Description
A rich, deeply satisfying vegetarian lima bean soup built on eight cups of herbed vegetable broth with tender whole beans and a partially blended base that creates natural creaminess without a drop of dairy — hearty plant-based comfort food that fills every bowl and every person at the table completely.
Prep Time: 10 minutes | Cook Time: 2 hours | Total Time: 2 hours 10 minutes | Servings: 6

Ingredients
- 16 oz dried lima beans, rinsed and picked through
- 8 cups vegetable broth (quality matters here — use a good one)
- 1 onion, diced
- 2 carrots, diced
- 2 celery stalks, diced
- 3 garlic cloves, minced
- 1 tsp dried thyme
- 1 tsp dried oregano
- Salt and pepper, to taste (season more generously than you think — beans absorb a lot)
- 2 bay leaves
- Fresh parsley, for garnish
Instructions
- Rinse dried lima beans thoroughly under cold water. Pick through and discard any stones or damaged beans.
- Combine beans, broth, onion, carrots, celery, garlic, thyme, oregano, salt, pepper, and bay leaves in a large pot. Stir to combine.
- Bring to a boil over medium-high heat, then reduce to low. Cover and simmer for 1.5 to 2 hours until beans are completely tender and crush easily against the side of the pot.
- Remove and discard both bay leaves.
- Use an immersion blender to blend about one-third of the soup directly in the pot, creating a thick creamy base while leaving the majority of beans whole.
- Taste and adjust seasoning generously — beans absorb a remarkable amount of salt during cooking.
- Serve hot, garnished generously with fresh parsley.
Nutrition Information (Per Serving):
- Calories: 280
- Carbohydrates: 52g
- Protein: 16g
- Fat: 1g
- Fiber: 13g
- Sodium: 640mg
- Vitamin A: 55% DV | Vitamin C: 12% DV | Iron: 25% DV | Potassium: 28% DV Lima beans deliver an exceptional amount of plant protein, dietary fiber, and iron in every bowl — making this one of the most nutritionally complete plant-based soups you can make from a single pot.
Notes:
- Season the broth more generously than feels right at the start — dried beans are remarkable salt absorbers and the soup will taste significantly more muted by the end of the simmer than it does at the beginning.

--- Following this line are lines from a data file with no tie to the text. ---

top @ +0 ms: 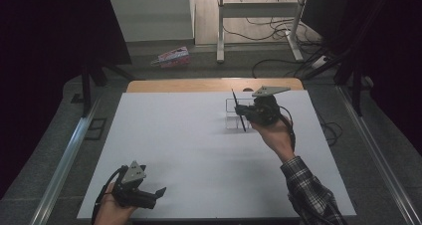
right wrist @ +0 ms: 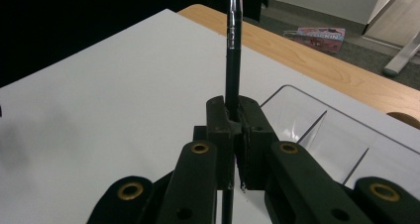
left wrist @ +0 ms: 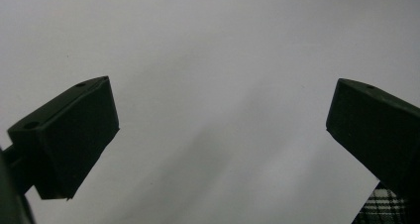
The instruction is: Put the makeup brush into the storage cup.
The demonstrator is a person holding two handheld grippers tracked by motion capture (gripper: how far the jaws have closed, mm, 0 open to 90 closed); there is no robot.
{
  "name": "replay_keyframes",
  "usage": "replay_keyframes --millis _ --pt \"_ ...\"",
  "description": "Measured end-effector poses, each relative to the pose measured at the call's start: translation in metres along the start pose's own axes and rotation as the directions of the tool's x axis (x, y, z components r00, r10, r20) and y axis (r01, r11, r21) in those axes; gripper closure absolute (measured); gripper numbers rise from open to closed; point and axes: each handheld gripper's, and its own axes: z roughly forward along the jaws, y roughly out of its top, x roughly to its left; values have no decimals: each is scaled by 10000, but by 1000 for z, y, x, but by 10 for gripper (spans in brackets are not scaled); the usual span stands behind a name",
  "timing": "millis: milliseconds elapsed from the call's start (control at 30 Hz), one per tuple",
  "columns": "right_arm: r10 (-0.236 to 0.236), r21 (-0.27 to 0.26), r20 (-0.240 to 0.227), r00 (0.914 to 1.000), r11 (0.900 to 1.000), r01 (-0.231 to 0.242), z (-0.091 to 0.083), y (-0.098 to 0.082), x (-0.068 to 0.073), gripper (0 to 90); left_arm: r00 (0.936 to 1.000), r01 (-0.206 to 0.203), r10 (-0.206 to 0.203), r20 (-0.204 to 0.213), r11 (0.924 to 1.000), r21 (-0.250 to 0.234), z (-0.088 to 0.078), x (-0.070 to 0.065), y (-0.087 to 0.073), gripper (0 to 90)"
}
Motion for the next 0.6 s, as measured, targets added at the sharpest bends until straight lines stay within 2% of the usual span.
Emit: replay_keyframes --millis 267,600 --pt "-4 -98 151 9999 10000 6 9 7 -7 854 10000 -46 46 -19 10000 36 1 -1 0 0" --pt "150 -230 280 9995 9996 -143 17 13 -16 853 9997 115 -113 -217 9999 100 1 1 0 0"
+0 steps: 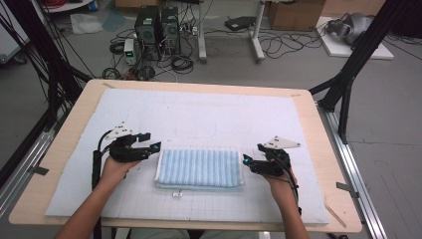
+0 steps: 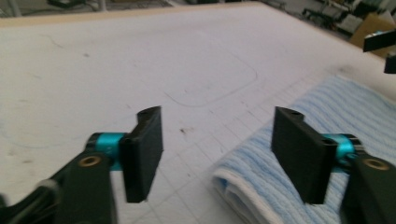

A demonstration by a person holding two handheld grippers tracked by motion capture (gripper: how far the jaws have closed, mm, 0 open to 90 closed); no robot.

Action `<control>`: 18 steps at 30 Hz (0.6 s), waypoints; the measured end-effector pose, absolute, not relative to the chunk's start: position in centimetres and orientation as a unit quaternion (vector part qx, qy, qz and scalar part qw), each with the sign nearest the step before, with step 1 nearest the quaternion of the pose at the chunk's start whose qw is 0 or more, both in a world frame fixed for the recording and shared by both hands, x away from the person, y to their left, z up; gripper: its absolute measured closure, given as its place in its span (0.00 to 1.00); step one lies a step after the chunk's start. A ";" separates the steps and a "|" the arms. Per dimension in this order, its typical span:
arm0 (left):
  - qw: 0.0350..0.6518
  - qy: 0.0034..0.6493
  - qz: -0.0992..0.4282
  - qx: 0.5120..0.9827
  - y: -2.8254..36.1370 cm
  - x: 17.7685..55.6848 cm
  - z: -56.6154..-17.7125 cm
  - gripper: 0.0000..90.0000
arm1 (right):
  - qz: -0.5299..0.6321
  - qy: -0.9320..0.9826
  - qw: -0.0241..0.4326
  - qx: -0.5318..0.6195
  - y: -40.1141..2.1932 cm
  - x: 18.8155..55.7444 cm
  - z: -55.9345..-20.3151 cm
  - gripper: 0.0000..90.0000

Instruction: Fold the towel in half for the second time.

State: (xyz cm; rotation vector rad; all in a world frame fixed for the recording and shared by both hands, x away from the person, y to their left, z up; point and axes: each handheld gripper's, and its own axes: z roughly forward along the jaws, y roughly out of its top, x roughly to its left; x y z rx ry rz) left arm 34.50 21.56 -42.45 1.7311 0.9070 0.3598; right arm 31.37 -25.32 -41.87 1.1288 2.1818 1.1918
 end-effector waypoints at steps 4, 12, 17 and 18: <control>0.561 0.377 0.171 0.717 23.0 34.5 -41.8 0.26 | 0.417 0.774 0.247 0.407 -26.5 31.0 -41.3 0.15; 0.594 0.353 0.195 0.696 24.4 34.1 -41.0 0.26 | 0.439 0.759 0.261 0.404 -28.2 30.6 -40.4 0.13; 0.587 0.355 0.211 0.697 25.0 34.0 -40.6 0.26 | 0.448 0.749 0.263 0.412 -29.2 30.3 -39.9 0.13; 0.588 0.356 0.213 0.694 25.2 33.9 -40.5 0.26 | 0.448 0.748 0.265 0.412 -29.3 30.2 -39.8 0.13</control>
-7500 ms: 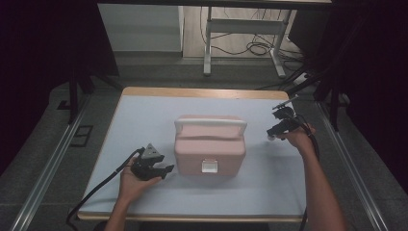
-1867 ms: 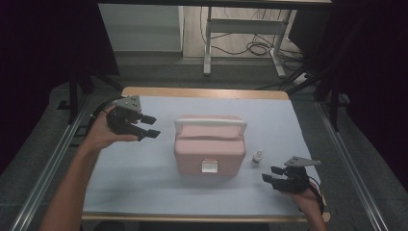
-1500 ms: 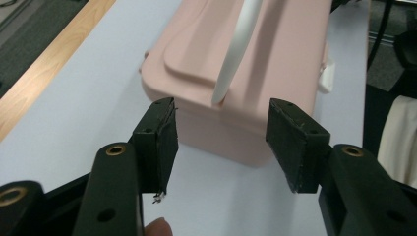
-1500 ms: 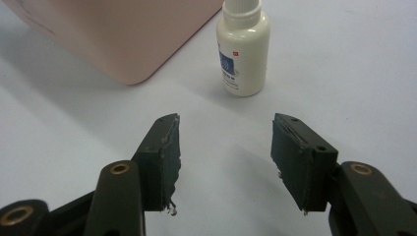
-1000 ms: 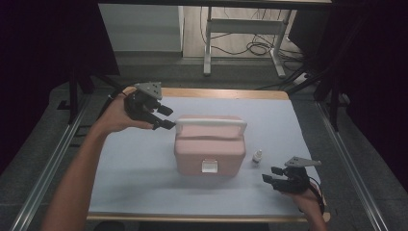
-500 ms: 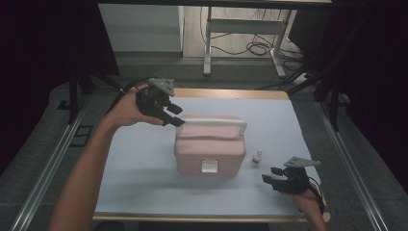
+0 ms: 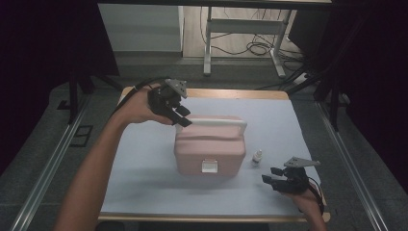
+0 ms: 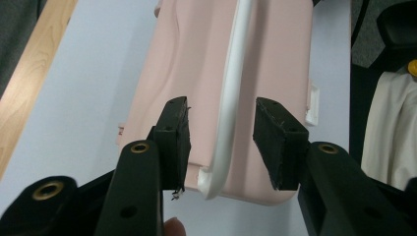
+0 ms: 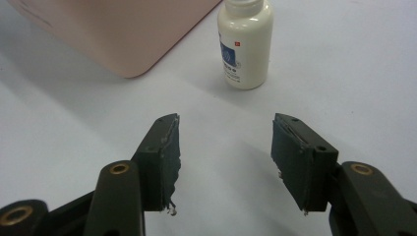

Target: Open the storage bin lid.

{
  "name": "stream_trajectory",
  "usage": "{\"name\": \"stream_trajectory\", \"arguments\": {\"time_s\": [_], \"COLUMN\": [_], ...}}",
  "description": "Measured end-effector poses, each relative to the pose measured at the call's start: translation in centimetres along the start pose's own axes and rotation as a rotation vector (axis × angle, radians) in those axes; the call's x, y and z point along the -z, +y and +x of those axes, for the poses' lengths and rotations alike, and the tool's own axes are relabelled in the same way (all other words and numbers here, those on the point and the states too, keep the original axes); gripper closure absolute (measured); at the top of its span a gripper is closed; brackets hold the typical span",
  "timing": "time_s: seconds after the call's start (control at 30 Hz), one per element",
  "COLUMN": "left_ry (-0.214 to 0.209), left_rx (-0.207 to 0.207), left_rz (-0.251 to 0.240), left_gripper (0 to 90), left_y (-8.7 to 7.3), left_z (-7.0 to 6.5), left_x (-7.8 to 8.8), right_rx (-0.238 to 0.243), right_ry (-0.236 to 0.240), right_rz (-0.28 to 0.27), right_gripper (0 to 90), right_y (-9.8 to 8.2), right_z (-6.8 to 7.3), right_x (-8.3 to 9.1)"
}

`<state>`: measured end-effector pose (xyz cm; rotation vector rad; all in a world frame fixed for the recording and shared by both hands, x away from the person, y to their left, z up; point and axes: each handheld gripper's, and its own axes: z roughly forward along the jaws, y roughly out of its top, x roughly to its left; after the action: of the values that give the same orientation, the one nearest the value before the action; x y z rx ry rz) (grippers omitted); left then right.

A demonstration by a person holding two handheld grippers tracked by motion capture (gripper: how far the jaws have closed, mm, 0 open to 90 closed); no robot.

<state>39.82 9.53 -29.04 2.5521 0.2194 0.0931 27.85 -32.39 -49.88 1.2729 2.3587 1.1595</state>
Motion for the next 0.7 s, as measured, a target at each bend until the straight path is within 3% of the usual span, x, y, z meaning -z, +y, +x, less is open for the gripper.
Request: {"name": "stream_trajectory", "arguments": {"time_s": [0.43, 0.53, 0.7], "left_ry": [-0.002, -0.003, -0.021], "left_rx": [-0.007, -0.009, -0.018], "left_rz": [0.054, 0.054, 0.067], "left_gripper": [69.9, 76.6, 78.7], "left_y": [0.4, 0.5, 0.6], "left_z": [0.0, 0.0, 0.1], "left_x": [-2.0, -2.1, -2.0], "right_rx": [-0.003, -0.006, -0.009], "right_ry": [-0.01, -0.009, -0.012], "right_rz": [-0.003, -0.006, -0.009], "right_gripper": [44.2, 44.1, 44.2], "right_y": [-0.1, 0.0, -0.1], "right_z": [-0.1, -0.1, -0.1], "right_x": [0.0, 0.1, 0.1]}}
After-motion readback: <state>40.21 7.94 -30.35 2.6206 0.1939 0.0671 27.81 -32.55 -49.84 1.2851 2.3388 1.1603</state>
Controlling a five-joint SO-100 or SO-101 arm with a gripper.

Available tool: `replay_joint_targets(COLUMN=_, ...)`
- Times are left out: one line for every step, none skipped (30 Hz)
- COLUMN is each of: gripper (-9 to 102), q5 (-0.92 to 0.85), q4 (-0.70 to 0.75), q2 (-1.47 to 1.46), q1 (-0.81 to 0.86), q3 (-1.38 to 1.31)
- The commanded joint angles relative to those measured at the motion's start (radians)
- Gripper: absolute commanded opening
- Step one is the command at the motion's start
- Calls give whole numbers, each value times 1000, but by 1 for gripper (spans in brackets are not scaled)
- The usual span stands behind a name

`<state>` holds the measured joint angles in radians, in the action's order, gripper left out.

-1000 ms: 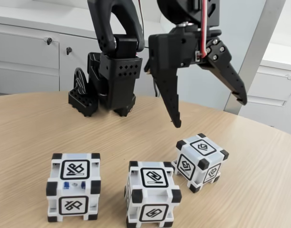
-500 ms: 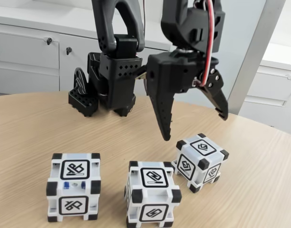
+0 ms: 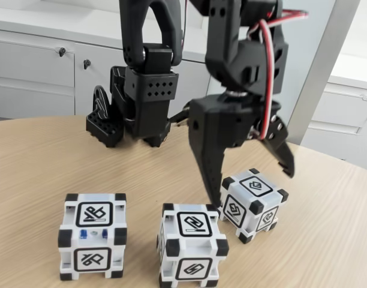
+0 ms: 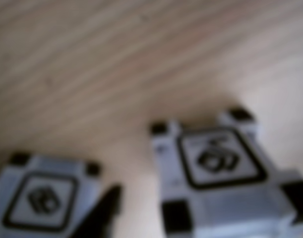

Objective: Stack cubes from left to right.

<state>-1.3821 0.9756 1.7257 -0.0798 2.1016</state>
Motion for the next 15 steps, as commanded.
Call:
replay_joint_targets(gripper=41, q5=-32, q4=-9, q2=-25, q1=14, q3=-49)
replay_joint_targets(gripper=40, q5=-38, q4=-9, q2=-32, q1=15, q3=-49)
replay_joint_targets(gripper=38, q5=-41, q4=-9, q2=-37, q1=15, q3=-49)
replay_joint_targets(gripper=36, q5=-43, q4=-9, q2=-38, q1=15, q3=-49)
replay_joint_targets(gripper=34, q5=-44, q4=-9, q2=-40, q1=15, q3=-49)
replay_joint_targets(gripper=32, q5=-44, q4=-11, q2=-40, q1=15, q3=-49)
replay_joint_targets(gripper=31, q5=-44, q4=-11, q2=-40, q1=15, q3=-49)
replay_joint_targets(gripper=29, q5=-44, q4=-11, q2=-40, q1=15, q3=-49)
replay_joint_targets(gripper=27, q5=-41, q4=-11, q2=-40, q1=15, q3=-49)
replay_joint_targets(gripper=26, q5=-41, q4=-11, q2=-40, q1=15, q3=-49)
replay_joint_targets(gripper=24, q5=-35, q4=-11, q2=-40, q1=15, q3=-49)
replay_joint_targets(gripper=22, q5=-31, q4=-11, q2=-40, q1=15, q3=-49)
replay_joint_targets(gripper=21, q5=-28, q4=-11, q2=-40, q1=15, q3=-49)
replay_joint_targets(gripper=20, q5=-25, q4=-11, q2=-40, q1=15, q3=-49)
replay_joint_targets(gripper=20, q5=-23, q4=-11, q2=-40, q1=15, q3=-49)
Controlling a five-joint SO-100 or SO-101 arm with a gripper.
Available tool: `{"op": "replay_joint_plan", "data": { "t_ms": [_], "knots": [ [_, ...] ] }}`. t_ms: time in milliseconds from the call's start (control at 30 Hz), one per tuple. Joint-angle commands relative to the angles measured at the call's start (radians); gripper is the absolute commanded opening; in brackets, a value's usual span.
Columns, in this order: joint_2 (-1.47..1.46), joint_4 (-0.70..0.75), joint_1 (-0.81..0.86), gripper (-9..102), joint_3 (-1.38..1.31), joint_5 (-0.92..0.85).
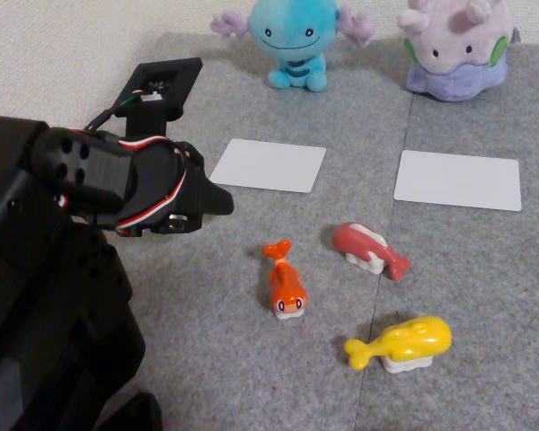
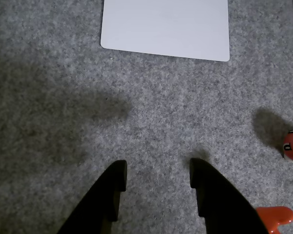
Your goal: Wooper wants to eat egg sudhi, and Goomy wants to eat shrimp sushi
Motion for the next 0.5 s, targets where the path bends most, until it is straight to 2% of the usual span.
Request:
{"op": "replay_joint_plan", "data": {
  "t_ms": [0, 467],
  "knots": [
    [0.008, -0.015, 0.011, 16, 0.008, -0.009],
    [0.008, -0.015, 0.002, 16, 0.008, -0.012]
  ]
}}
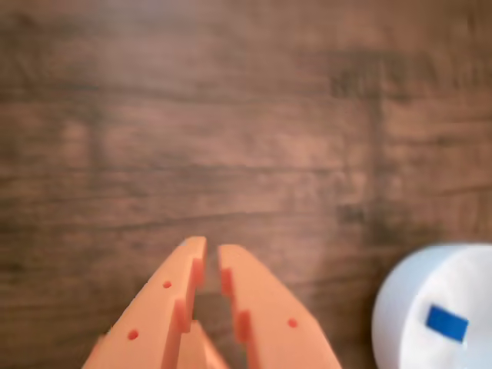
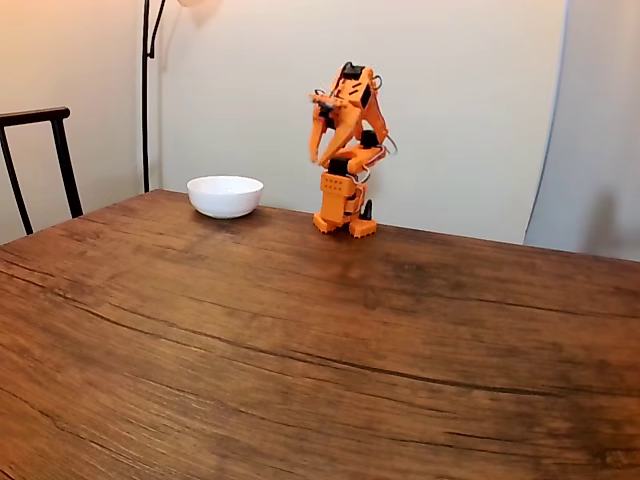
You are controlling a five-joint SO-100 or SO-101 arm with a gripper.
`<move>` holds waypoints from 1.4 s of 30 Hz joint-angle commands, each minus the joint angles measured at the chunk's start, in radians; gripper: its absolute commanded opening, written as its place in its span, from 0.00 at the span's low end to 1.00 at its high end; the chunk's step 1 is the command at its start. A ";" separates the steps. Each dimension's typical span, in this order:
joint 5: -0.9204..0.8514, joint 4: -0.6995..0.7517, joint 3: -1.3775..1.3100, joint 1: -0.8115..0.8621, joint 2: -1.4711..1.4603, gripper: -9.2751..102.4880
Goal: Grasp the cube and drop it in the bowl
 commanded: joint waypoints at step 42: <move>-0.057 -0.534 0.693 -0.307 0.249 0.08</move>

- Check beans at 90 minutes by pressing one against the pot wall — creamy and crushable means ready, chalky means keep going.
- Don’t skip the partial blending step — it’s what creates all the natural body and creaminess that makes this soup so satisfying without any added dairy.
- Every stovetop runs differently — older dried beans may genuinely need the full 2 hours or slightly beyond.
Storage Tips:
- Refrigerator: Up to 4 days in a sealed container. Soup thickens significantly overnight — add broth when reheating.
- Freezer: Up to 3 months in individual portions. Thaws and reheats beautifully.
- Reheat gently on the stovetop over low heat with a splash of broth, stirring until loosened to the right consistency.
Serving Suggestions:
- Crusty sourdough or whole grain bread for dipping into that creamy broth
- A simple arugula salad with lemon dressing alongside for freshness
- A drizzle of good olive oil over each bowl right before serving for richness
- Extra fresh parsley and a crack of black pepper at the table for brightness
Mix It Up:
- Smoky Version: Add smoked paprika and cumin with the herbs
- Lemon and Herb Version: Stir in lemon juice and zest with fresh dill before serving
- Tomato Version: Add a can of diced tomatoes with the broth at the beginning
- Spicy Version: Add red pepper flakes and diced jalapeño with the aromatics
What Makes This Recipe Special:
The partial blending technique is the entire secret behind this vegetarian lima bean soup — blending roughly one-third of the finished soup directly in the pot releases the natural starch from the beans into the broth, creating a thick, creamy, deeply satisfying texture without adding cream, butter, or any thickener whatsoever. It takes about 30 seconds with an immersion blender and transforms a good bean soup into a genuinely great one. Combined with the herbal depth that bay leaves, thyme, and oregano build through nearly two hours of slow simmering, this is a soup that tastes like it required considerably more effort than it actually did.